From page 103 of Bayesian Model Selection and Model Averaging by L. Wasserman (2000) Journal of Mathematical Psychology, 44, pp.92-107

… So does it make sense to compare any finite list of models when we do not literally believe any of them? The answer is: sometimes.
  First, we would hope that, while none of the models is exactly correct, at least one is approximately correct. It behooves the data analyst to do common sense exploratory analysis — checking residuals, for example — to make sure that not all of the models are heinously wrong. [---snip---]
  Second, even when all models are wrong, it is useful to consider the relative merits of two models. Newtonian physics and general relativity are both wrong. Yet it makes sense to compare the relative evidence in favor of one or the other. …

Any discussion between Newtonian physics and general relativity had been a very grief subject for physicists and philosophers. For nowadays statisticians, it’s just another example.

One Comment
  1. TomLoredo:

    “Newtonian physics and general relativity are both wrong.”

    While I agree in large part with Larry’s sentiments, I think he chose a bad example here. GR is probably the only physical theory that is “not wrong,” in the sense that there isn’t a shred of observable evidence that contradicts it (as far as I know), despite lots of looking. The challenge is that it’s a theory for the weakest force we know of, so it’s hard to really probe its limits in laboratory (or even astrophysical) settings. I think nearly all physicists think it (and all theories) must be “wrong” in some regime, but it’s beginning to get embarassing (from a philosophical perspective) that we can’t show it. Put another way, we believe GR is wrong, but don’t yet know it’s wrong.

    “Electromagnetism and QED are both wrong” might have been a better example, in the sense that we know of regimes where both theories fail to describe nature accurately.

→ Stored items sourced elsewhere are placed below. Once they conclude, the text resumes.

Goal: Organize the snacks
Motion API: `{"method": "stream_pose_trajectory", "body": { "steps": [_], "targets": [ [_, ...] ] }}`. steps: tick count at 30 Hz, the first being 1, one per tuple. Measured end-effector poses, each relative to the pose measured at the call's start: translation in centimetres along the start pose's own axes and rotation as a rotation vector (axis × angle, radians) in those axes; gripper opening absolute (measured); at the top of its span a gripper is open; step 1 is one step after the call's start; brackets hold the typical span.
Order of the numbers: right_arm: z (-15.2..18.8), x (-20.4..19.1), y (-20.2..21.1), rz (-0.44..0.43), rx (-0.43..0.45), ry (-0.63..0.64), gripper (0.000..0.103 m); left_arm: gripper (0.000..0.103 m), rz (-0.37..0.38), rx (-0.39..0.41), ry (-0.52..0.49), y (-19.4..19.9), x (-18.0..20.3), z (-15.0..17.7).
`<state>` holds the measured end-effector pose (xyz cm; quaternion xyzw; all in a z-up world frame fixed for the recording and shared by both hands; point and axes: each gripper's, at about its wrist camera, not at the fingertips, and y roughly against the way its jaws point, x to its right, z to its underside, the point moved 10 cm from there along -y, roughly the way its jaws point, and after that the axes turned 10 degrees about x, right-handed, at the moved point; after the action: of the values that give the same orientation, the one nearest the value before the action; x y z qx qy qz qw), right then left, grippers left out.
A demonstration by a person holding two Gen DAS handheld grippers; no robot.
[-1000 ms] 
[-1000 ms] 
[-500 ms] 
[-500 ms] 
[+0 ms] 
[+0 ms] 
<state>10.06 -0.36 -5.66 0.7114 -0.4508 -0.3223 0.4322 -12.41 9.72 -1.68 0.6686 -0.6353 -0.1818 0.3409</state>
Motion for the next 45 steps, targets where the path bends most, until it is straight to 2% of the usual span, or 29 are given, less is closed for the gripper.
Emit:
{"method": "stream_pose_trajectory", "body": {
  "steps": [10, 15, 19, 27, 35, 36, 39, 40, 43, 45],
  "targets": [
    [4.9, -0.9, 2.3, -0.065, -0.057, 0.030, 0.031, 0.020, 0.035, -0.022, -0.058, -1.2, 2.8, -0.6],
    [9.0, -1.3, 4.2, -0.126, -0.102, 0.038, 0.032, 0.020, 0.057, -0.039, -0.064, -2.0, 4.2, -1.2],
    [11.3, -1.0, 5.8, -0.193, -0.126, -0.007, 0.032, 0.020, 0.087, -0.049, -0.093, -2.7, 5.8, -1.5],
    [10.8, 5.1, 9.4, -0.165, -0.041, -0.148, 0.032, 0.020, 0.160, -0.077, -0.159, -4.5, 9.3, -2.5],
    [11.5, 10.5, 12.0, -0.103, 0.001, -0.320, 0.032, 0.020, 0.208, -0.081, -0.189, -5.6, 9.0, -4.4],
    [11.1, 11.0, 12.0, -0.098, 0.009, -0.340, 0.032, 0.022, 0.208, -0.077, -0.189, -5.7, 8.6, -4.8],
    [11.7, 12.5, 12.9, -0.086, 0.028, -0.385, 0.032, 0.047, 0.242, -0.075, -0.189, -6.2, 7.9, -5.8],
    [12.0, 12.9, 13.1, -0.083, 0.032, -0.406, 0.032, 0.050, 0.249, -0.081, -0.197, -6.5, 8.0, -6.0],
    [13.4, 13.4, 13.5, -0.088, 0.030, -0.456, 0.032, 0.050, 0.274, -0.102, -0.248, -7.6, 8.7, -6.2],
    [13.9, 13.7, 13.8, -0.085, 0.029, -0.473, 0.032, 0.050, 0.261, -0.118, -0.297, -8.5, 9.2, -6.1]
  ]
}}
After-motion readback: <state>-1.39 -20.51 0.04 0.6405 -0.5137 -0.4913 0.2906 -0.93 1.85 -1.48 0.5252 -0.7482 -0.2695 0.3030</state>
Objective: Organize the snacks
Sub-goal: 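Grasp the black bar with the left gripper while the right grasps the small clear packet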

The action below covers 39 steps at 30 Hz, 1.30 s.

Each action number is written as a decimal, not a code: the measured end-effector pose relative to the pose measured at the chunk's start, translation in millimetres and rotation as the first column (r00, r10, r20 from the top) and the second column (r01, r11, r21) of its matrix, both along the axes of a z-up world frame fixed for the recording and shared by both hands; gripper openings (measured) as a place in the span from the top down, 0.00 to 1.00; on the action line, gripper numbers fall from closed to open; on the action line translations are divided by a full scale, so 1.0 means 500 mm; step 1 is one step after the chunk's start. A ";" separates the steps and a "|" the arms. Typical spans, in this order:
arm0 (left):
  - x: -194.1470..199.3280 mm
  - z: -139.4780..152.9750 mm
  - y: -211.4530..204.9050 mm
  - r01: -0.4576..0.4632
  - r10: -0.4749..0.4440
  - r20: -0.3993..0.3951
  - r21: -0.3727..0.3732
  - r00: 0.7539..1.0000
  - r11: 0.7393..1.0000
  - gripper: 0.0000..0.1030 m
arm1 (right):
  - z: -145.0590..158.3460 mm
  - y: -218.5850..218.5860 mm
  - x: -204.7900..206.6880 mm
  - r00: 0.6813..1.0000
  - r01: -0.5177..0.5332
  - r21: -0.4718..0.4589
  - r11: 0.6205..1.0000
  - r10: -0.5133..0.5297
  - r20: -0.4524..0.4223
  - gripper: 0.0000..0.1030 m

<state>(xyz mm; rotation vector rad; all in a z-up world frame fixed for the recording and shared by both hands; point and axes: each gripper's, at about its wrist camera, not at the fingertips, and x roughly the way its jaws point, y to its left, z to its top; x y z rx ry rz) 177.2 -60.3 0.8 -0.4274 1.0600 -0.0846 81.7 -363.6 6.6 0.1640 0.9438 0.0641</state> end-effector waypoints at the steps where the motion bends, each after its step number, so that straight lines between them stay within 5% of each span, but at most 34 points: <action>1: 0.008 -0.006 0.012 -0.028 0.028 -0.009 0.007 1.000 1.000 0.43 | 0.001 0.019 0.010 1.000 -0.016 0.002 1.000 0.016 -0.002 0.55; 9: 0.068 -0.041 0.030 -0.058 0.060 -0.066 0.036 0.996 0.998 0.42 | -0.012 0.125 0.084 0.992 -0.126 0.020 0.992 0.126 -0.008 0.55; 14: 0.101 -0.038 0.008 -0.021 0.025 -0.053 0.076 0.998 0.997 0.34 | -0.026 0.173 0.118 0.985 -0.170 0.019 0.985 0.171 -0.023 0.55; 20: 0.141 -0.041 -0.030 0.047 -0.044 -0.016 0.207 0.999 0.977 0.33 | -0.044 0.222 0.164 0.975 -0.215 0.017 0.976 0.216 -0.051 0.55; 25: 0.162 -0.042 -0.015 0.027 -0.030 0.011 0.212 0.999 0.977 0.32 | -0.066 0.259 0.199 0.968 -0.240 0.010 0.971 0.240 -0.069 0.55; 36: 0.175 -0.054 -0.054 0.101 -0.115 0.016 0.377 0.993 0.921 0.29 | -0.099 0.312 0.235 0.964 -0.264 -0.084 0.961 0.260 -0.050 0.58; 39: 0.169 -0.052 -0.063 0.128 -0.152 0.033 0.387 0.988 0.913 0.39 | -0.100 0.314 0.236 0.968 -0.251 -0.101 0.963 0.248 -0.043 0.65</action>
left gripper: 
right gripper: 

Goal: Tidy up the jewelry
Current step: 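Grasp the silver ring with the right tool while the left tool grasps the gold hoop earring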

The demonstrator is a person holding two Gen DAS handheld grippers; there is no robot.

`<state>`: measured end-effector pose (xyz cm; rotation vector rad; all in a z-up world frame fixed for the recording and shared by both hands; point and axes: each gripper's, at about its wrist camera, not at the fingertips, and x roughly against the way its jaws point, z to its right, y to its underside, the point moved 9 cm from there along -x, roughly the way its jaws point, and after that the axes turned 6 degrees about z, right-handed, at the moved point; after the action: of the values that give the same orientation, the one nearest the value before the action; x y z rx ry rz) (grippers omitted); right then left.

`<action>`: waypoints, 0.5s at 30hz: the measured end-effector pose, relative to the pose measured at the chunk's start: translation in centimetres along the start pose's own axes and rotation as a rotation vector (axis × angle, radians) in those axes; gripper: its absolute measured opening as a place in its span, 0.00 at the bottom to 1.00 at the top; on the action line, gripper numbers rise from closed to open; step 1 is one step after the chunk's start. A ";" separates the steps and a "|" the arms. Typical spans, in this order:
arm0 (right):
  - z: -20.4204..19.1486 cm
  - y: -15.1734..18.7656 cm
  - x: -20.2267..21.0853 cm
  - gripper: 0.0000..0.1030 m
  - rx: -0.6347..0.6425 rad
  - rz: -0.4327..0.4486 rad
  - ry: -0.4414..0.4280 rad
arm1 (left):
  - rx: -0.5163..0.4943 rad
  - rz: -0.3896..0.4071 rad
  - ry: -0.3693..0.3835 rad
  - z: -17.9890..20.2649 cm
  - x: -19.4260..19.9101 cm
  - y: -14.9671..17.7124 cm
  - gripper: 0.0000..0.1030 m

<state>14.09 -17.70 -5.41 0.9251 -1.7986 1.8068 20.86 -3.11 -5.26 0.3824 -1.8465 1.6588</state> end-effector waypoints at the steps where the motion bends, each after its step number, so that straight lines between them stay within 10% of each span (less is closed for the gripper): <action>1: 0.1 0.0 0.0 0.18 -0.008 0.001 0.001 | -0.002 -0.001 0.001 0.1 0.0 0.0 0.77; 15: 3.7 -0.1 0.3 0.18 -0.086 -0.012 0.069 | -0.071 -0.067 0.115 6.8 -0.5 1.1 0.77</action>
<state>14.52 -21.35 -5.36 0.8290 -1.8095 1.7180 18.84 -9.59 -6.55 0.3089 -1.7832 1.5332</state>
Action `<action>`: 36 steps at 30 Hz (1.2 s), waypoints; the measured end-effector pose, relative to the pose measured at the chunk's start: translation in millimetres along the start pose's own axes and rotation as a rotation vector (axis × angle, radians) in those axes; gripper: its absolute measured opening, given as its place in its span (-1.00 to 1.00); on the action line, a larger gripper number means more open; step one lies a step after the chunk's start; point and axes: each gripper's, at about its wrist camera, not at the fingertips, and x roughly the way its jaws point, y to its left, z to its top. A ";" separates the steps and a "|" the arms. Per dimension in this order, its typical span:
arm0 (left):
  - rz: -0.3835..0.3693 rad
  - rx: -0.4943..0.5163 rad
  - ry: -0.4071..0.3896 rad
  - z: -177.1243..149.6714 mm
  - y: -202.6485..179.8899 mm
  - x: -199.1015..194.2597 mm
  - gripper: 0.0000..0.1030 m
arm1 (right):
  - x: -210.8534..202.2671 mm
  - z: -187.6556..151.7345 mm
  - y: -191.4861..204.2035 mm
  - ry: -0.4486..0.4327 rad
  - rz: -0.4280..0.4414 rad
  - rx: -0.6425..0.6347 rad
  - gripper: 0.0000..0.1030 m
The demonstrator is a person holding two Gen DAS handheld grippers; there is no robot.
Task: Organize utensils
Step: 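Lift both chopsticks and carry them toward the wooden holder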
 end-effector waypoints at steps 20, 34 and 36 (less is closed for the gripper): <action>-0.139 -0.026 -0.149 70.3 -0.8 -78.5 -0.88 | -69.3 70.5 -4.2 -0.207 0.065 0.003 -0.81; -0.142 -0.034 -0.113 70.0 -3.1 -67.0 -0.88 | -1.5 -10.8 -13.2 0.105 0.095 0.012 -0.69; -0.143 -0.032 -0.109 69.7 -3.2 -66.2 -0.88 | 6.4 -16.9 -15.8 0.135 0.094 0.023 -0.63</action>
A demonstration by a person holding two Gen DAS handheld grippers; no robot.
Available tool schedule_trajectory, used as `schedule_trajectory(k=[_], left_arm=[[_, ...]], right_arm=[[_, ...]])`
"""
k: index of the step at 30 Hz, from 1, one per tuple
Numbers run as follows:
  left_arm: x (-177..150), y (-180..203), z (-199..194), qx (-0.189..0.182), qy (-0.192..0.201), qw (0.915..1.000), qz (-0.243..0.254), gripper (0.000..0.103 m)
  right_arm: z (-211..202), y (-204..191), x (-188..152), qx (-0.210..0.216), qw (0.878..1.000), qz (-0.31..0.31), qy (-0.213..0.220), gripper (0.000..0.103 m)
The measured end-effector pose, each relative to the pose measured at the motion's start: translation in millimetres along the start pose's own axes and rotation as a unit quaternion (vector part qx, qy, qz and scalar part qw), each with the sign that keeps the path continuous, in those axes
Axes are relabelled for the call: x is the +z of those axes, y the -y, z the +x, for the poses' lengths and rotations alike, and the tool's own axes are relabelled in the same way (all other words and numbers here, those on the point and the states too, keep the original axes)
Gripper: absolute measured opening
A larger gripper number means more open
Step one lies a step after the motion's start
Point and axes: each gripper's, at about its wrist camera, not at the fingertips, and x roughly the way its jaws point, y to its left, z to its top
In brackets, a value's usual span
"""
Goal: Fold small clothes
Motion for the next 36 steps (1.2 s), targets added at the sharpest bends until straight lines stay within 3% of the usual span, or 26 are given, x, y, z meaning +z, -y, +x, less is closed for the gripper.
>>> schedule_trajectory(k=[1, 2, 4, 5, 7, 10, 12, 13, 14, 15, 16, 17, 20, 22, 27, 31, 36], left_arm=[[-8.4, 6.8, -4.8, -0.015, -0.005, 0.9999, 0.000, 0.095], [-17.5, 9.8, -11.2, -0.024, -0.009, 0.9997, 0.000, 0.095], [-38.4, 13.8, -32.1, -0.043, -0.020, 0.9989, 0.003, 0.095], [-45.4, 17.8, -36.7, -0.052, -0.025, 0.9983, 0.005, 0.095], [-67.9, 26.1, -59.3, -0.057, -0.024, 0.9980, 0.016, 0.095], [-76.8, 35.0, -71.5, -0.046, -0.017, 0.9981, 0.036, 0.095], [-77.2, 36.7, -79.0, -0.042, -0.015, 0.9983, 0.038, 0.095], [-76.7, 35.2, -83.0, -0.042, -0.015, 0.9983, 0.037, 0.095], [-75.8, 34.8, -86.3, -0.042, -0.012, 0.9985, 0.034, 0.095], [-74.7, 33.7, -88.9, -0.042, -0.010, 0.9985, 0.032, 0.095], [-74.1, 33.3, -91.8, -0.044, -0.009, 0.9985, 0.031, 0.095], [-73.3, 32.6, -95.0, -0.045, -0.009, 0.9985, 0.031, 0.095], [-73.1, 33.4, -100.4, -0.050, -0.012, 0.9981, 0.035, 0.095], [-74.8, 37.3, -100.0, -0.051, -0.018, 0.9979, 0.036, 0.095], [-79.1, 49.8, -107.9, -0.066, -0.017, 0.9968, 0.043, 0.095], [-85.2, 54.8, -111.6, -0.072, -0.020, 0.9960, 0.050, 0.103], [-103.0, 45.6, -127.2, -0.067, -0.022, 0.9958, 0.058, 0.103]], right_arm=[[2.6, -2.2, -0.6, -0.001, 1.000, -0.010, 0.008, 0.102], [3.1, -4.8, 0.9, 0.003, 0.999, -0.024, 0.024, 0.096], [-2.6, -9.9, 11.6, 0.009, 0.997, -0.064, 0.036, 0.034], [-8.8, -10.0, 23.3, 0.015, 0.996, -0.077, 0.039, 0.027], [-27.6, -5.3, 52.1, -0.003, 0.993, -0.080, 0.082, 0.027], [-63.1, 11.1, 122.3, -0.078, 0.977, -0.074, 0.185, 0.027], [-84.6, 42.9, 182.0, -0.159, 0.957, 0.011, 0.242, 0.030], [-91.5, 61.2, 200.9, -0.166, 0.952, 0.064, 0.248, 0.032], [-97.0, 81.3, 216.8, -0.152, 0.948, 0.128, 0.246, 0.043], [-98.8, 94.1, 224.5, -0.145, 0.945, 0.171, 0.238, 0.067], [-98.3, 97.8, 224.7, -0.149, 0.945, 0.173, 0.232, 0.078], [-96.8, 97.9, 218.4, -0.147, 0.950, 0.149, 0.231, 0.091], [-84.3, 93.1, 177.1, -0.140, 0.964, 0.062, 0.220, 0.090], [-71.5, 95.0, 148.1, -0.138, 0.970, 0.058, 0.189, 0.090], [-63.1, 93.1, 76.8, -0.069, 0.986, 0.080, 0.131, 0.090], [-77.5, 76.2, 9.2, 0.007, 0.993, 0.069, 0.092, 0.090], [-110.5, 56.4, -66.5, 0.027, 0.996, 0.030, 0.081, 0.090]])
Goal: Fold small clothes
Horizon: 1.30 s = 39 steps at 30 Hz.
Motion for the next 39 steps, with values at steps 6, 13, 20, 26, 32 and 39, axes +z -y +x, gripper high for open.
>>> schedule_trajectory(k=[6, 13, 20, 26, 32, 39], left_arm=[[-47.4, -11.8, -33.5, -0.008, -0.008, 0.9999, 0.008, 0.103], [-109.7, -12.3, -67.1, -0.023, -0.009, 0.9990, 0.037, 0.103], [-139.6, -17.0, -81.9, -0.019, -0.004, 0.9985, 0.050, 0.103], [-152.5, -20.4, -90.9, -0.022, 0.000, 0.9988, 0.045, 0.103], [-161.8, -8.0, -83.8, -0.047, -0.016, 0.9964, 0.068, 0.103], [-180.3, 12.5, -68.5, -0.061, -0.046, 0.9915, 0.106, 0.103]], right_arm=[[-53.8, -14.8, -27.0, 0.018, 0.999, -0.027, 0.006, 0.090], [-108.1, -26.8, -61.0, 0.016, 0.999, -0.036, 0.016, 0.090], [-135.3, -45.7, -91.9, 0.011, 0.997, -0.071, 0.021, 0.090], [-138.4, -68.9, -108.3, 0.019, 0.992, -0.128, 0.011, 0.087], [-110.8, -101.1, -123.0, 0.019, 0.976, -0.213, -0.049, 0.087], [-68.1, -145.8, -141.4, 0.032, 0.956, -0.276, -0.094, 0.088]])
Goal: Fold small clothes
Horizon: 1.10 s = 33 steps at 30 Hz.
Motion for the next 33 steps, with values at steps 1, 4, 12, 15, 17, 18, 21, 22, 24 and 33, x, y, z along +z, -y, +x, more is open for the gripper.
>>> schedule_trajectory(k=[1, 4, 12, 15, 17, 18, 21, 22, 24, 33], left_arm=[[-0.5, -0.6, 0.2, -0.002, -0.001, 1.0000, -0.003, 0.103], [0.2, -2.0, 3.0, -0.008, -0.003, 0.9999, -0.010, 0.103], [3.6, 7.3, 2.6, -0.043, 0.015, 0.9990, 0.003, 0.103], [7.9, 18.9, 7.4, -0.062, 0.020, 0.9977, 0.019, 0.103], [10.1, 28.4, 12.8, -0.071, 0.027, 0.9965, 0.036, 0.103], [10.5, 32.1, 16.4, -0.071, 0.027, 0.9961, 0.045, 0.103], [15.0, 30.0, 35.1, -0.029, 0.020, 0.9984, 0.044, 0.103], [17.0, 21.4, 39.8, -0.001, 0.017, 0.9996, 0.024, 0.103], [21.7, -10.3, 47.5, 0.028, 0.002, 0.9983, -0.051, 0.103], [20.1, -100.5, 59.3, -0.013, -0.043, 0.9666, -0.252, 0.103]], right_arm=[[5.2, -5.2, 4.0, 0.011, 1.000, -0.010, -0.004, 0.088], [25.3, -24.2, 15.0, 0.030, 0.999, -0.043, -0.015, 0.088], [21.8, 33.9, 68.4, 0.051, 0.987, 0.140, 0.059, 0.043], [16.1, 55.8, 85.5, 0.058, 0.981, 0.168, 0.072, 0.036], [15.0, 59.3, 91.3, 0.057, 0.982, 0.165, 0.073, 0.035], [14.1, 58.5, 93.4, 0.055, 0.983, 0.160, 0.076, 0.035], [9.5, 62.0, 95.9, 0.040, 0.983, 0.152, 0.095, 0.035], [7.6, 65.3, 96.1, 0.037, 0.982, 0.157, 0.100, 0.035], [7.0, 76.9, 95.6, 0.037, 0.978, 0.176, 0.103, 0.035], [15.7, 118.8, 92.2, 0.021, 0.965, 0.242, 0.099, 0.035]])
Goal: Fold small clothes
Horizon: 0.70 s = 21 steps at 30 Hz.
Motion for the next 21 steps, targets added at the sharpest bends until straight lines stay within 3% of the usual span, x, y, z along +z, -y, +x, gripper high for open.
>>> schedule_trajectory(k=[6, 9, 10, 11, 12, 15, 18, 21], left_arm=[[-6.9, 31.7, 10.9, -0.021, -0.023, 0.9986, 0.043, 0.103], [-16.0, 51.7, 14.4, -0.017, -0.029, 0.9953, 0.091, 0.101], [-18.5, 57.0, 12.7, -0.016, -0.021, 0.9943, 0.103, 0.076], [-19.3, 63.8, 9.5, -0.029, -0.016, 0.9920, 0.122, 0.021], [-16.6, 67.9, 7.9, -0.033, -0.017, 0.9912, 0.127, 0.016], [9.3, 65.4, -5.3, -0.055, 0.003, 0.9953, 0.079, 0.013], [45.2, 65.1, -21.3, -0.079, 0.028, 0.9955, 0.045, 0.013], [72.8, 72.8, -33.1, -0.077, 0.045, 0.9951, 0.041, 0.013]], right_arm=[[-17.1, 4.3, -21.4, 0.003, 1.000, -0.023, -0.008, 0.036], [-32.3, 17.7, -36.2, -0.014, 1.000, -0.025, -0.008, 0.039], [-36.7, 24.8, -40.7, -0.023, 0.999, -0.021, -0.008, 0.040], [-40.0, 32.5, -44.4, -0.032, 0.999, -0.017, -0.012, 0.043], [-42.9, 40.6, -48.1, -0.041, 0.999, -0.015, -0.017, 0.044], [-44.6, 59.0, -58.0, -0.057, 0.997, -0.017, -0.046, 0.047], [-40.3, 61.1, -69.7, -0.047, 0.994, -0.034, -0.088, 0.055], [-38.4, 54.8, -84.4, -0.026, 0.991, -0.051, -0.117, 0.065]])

    Harold Jeffreys made a related observation in his book, Probability Theory, many years ago, pointing out that there was probably seldom (if ever) a time in history when a Newtonian model of planetary motion would be found to be acceptable by a significance test (either due to classical model limitations such as assuming sphericity or neglecting many-body effects, or more recently, due to GR corrections). But at no time were scientists prepared to abandon Newtonian theory (there being nothing to replace it until GR).